> [BRIEF]: Reproduce exactly the opening lines of the listing, stopping after the line that contains "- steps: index" and including it.

=== Section Start ===

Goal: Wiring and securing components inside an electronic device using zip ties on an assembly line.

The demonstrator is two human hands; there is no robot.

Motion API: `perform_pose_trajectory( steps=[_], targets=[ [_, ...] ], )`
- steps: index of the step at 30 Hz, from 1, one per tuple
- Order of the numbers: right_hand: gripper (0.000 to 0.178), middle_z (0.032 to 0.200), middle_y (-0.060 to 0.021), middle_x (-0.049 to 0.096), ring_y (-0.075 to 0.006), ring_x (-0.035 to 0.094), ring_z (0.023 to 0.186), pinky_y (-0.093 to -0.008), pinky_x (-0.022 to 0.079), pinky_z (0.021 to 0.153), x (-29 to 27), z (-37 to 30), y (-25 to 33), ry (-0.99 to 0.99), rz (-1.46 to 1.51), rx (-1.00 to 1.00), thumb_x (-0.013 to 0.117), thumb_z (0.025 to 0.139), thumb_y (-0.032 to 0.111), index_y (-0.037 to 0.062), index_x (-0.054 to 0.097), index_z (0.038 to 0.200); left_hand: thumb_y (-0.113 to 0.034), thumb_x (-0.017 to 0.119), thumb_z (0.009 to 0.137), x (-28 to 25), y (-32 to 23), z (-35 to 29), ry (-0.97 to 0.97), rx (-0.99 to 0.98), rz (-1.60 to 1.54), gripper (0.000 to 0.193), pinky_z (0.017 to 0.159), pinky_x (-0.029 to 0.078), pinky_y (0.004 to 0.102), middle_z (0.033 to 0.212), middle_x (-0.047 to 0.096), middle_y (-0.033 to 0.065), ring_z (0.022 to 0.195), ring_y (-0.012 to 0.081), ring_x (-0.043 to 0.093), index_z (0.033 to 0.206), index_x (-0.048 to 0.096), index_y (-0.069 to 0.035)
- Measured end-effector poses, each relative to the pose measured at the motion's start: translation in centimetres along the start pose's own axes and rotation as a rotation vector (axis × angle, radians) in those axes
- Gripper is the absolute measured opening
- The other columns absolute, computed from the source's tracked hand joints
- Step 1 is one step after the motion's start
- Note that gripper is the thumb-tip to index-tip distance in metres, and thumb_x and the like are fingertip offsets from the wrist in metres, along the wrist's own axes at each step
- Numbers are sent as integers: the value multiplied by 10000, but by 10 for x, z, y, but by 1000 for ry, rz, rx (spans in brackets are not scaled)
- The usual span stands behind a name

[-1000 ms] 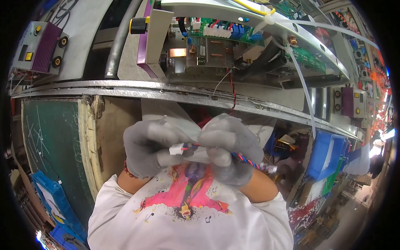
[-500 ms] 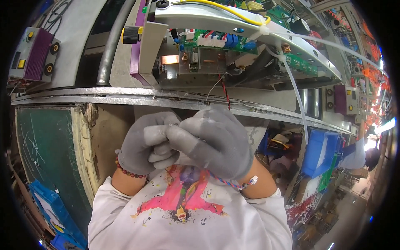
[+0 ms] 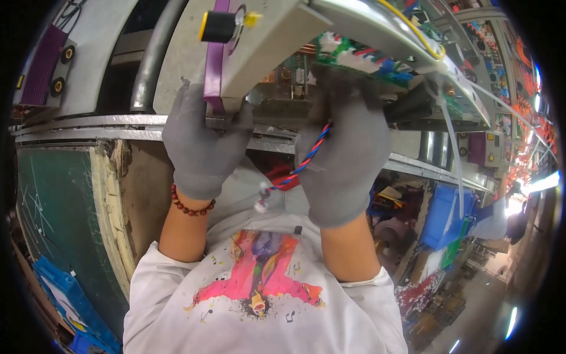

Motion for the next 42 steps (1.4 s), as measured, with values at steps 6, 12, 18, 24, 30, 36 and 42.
perform_pose_trajectory(
  steps=[6,12,18,24,30,36,42],
  targets=[
    [153,898,-166,696,-332,686,755,-390,534,686,6,6,0,20,-31,-25,619,892,25,16,704,1018,-88,758,629,1,-7,1,-1,-6,0,726,748,549,436,1074,691,190,827,355,677,1338,601,-69],
    [147,830,-173,681,-322,685,707,-370,519,656,1,6,-3,56,-73,-6,600,916,72,-7,705,983,-81,772,639,6,-5,1,-25,6,-13,697,731,556,403,1028,690,161,815,311,687,1320,624,-97],
    [164,896,-166,698,-334,699,785,-382,547,711,3,6,-6,83,-71,35,610,883,14,23,703,1018,-75,780,647,7,-5,2,-59,40,-6,696,708,561,381,959,683,135,785,292,684,1324,624,-109],
    [148,761,-132,690,-228,682,599,-344,516,582,4,6,-6,39,-86,-38,587,930,68,-3,709,971,-83,759,630,6,-6,-2,2,21,5,763,726,533,432,1064,687,179,809,330,667,1367,562,-67],
    [154,750,-129,696,-202,662,526,-340,504,528,2,4,-9,74,-126,18,598,933,88,-3,710,986,-92,769,620,7,-4,-2,-12,46,-3,777,733,535,435,1047,686,177,802,331,665,1370,567,-76],
    [153,727,-127,697,-205,662,520,-339,497,512,4,6,-11,16,-82,-91,612,942,113,0,709,978,-104,772,623,6,-4,-2,-4,22,-10,773,753,542,431,1052,690,179,810,325,672,1370,576,-87],
    [126,881,-149,715,-303,701,757,-376,541,683,1,5,-6,127,-152,48,632,902,53,26,703,1002,-75,770,679,5,-4,-2,-56,31,-3,678,698,573,370,898,686,127,735,288,694,1341,624,-94]
  ],
)
Point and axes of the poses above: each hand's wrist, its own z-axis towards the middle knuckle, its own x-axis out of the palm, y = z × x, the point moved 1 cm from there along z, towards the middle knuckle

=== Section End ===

> [EXERCISE RESULT]:
Goal: Wiring and securing components inside an electronic device using zip ties on an assembly line.

The demonstrator is two human hands; there is no robot.

Motion API: `perform_pose_trajectory( steps=[_], targets=[ [_, ...] ], )`
- steps: index of the step at 30 Hz, from 1, one per tuple

The response to the exercise is now finished.